> What to produce: Copy each line containing the word "pendant" from the records that follow, please.

> Given information:
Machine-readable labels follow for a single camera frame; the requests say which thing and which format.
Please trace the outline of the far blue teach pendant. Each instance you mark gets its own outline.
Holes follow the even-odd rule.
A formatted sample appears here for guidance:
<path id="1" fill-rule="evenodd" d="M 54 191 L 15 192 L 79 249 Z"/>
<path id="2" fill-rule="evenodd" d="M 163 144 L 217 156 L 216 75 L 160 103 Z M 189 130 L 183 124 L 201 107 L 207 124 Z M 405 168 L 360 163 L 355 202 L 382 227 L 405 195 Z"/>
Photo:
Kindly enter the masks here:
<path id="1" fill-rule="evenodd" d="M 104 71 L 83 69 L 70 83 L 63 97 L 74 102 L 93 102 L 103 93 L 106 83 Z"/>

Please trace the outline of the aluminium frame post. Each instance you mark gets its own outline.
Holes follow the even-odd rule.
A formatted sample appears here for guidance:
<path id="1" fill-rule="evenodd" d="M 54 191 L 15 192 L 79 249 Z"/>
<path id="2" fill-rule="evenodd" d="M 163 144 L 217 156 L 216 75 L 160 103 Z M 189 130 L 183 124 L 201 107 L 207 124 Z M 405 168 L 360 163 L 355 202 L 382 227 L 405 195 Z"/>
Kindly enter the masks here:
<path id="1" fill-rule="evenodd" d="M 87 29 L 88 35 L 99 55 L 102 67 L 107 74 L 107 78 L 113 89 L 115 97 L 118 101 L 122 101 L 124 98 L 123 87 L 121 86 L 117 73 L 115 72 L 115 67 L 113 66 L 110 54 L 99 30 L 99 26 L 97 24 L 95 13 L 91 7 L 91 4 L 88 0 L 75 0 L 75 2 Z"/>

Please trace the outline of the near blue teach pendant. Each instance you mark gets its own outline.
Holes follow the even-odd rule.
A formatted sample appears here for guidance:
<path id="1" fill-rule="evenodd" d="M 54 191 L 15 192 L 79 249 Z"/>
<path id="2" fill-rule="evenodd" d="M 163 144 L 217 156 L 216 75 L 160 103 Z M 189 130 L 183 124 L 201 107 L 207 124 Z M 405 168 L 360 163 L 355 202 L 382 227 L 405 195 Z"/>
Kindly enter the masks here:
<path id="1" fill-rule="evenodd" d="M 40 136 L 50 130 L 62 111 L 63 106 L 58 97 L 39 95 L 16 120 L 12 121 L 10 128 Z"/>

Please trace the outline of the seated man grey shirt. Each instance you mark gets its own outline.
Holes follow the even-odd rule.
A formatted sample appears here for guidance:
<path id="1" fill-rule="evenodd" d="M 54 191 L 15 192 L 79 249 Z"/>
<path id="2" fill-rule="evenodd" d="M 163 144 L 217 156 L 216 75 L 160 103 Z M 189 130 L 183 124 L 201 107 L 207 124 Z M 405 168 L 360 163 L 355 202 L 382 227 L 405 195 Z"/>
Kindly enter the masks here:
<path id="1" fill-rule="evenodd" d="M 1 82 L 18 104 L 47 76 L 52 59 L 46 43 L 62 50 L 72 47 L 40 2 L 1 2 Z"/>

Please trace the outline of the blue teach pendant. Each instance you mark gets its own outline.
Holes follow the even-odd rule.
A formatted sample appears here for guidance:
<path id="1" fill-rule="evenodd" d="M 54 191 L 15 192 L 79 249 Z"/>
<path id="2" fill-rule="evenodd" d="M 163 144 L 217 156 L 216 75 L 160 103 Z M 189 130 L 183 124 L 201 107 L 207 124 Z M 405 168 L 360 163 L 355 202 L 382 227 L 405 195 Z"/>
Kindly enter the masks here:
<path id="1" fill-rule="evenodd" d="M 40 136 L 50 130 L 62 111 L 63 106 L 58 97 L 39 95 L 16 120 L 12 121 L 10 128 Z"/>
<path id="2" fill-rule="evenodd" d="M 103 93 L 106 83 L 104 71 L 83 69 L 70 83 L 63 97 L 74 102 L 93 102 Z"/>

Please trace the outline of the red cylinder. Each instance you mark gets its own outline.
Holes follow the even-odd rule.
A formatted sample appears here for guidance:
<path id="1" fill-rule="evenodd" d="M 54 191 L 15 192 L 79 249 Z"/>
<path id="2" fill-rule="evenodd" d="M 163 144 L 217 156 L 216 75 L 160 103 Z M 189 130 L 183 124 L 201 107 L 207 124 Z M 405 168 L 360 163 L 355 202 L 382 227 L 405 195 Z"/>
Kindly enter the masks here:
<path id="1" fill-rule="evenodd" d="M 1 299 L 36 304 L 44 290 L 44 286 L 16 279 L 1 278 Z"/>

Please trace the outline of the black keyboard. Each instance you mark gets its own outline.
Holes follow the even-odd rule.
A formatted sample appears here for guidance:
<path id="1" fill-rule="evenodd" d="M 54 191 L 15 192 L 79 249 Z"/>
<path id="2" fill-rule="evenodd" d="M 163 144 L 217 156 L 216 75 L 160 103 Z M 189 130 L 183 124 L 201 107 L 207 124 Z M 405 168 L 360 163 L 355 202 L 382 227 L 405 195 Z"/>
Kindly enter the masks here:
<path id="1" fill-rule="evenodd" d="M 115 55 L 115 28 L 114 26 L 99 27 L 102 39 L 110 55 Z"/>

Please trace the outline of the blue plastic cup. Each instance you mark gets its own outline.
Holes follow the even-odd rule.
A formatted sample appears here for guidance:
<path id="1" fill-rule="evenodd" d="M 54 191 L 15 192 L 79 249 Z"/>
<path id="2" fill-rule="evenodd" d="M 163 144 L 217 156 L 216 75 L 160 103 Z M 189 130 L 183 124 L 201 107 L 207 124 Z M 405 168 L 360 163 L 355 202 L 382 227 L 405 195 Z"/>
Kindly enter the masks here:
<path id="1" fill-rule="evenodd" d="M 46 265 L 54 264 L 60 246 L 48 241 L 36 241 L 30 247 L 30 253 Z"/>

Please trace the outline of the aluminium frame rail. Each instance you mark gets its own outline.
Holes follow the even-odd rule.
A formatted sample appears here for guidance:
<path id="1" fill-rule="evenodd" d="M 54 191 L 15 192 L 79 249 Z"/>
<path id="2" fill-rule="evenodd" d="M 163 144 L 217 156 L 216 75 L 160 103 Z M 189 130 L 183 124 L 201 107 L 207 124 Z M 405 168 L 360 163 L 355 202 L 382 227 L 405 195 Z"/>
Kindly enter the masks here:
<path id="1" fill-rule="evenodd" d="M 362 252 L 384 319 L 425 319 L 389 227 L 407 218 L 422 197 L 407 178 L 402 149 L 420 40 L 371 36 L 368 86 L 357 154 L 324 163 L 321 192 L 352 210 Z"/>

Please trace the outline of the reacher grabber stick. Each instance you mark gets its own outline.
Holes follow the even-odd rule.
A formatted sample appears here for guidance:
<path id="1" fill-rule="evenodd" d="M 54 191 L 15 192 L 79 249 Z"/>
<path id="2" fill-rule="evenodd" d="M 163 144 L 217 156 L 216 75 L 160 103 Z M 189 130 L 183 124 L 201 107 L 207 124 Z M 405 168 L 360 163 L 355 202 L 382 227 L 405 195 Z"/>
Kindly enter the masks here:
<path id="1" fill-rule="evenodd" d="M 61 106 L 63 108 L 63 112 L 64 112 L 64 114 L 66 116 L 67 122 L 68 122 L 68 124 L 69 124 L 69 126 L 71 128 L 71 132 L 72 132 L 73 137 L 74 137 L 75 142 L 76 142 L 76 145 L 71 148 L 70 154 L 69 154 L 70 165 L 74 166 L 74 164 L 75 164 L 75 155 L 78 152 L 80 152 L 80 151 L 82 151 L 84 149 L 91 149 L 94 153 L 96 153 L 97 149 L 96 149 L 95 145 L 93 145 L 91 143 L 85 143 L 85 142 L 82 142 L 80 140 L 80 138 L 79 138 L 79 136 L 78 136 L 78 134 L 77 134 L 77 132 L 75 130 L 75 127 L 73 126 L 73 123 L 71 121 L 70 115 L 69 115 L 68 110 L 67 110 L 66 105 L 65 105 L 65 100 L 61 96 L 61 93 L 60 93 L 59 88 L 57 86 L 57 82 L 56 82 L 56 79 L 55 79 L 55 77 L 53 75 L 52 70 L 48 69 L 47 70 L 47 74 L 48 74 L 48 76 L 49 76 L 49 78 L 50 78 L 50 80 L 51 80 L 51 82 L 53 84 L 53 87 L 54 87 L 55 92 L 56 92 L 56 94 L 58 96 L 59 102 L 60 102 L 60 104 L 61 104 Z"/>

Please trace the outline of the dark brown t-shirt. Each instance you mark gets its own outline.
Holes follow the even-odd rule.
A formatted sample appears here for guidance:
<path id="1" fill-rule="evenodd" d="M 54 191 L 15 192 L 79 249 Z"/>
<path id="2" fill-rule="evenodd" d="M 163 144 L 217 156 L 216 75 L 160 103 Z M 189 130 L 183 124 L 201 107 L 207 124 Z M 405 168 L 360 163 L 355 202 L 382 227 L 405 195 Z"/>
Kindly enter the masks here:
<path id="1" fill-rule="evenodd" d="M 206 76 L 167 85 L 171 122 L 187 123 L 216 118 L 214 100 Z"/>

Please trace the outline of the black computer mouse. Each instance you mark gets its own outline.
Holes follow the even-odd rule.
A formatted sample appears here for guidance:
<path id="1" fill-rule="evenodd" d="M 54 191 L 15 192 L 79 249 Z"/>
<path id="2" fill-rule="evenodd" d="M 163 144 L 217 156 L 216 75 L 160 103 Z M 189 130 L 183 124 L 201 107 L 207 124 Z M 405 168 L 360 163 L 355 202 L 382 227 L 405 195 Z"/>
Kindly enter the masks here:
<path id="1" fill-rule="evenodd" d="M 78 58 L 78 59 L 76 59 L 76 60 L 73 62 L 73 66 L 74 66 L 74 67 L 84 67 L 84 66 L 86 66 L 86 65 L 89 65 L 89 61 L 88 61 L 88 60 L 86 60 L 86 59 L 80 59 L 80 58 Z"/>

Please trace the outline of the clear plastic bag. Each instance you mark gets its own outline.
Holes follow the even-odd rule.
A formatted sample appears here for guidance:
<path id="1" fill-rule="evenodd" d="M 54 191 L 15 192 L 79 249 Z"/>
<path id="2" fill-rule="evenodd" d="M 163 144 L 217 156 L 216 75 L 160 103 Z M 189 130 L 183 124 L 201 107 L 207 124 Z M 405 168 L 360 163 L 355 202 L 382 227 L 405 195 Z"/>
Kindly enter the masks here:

> Solution for this problem:
Please trace the outline of the far blue teach pendant. Each instance you mark gets its own outline.
Please trace the outline of the near blue teach pendant. Each instance you mark gets its own outline.
Please trace the outline of the blue teach pendant. Each instance you mark gets its own outline.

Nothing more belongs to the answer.